* Work instruction *
Find "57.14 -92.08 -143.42" and "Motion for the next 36" in the records below. Copy the lines holding them and every line between, exactly, and no others.

* Information *
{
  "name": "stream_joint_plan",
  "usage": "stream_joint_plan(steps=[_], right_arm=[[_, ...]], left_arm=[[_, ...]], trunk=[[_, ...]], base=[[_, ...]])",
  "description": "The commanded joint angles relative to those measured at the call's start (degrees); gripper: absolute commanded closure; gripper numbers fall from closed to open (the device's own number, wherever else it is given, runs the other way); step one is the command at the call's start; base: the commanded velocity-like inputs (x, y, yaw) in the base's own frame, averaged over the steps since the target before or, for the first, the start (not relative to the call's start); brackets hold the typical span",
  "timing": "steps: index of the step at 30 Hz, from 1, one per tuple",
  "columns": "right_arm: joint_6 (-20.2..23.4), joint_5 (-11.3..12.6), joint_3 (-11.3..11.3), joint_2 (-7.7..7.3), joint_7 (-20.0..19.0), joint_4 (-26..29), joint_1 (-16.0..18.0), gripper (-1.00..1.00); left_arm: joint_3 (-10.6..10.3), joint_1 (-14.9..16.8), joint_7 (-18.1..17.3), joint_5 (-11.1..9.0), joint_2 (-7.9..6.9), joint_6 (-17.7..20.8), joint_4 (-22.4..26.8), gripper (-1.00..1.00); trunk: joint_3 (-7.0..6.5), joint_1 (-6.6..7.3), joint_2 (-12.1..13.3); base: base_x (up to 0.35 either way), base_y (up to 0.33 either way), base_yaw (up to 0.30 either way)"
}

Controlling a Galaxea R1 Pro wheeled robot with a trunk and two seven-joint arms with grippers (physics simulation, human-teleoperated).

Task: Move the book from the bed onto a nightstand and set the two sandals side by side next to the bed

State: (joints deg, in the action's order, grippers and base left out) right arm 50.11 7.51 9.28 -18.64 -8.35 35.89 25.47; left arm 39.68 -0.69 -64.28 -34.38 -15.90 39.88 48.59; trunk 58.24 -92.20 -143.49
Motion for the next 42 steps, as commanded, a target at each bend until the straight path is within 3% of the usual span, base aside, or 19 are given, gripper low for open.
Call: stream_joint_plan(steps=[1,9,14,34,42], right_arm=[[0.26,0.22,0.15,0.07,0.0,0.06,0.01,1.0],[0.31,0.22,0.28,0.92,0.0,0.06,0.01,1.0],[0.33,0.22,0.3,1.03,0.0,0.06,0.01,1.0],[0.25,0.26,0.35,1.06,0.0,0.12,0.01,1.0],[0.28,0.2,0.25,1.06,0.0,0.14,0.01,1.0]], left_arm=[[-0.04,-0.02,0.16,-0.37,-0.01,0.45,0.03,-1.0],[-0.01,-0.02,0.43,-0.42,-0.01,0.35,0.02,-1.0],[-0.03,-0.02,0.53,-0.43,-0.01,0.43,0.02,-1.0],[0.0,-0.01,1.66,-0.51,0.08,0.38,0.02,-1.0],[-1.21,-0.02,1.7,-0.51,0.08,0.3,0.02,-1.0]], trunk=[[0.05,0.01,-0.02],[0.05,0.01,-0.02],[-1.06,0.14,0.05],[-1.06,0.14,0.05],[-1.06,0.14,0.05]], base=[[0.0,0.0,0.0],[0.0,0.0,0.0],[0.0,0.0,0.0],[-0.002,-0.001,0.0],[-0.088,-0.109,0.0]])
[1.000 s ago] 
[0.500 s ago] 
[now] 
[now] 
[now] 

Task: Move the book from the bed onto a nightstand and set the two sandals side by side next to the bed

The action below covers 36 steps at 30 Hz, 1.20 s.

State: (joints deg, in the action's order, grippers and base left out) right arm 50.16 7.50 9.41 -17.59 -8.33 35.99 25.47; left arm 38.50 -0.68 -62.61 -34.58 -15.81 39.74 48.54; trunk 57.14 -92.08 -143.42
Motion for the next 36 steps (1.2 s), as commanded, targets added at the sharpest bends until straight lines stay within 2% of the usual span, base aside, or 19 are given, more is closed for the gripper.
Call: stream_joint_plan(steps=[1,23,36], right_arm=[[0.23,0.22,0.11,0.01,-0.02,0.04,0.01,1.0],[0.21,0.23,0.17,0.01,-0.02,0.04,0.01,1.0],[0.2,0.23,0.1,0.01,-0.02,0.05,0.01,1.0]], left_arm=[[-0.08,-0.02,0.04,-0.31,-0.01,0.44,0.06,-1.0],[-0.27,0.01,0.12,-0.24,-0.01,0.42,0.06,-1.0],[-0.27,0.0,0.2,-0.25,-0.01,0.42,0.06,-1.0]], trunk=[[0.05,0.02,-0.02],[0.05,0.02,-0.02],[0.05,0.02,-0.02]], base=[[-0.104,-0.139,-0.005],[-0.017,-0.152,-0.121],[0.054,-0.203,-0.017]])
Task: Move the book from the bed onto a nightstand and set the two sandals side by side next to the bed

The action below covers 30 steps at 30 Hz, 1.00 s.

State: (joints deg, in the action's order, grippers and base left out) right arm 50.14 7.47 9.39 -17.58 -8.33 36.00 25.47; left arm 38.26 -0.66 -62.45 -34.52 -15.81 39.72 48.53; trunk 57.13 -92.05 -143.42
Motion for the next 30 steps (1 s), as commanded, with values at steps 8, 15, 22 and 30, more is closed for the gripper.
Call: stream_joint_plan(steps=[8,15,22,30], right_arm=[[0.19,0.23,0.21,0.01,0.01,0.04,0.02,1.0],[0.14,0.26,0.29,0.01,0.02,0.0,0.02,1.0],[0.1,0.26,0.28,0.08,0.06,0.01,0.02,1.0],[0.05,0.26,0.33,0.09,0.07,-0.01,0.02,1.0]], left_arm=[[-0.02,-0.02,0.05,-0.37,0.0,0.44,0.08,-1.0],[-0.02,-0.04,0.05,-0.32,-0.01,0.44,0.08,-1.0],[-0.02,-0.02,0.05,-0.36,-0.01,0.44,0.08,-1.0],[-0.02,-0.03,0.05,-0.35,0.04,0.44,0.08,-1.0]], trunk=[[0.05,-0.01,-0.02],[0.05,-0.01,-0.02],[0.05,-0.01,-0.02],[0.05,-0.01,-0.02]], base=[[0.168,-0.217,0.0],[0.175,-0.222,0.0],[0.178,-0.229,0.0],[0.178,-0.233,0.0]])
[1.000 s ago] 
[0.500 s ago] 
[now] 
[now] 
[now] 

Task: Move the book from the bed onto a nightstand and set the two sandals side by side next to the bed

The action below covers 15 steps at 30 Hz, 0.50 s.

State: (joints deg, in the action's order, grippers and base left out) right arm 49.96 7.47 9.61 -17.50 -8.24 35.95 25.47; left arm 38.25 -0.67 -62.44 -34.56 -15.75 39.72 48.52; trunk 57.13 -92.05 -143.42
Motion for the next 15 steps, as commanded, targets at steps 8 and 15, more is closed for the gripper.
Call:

* Completed exercise *
State: (joints deg, in the action's order, grippers and base left out) right arm 50.16 7.50 9.41 -17.59 -8.33 35.99 25.47; left arm 38.50 -0.68 -62.61 -34.58 -15.81 39.74 48.54; trunk 57.14 -92.08 -143.42
Motion for the next 36 steps (1.2 s), as commanded, targets added at the sharpest bends until straight lines stay within 2% of the usual span, base aside, or 19 are given, more is closed for the gripper.

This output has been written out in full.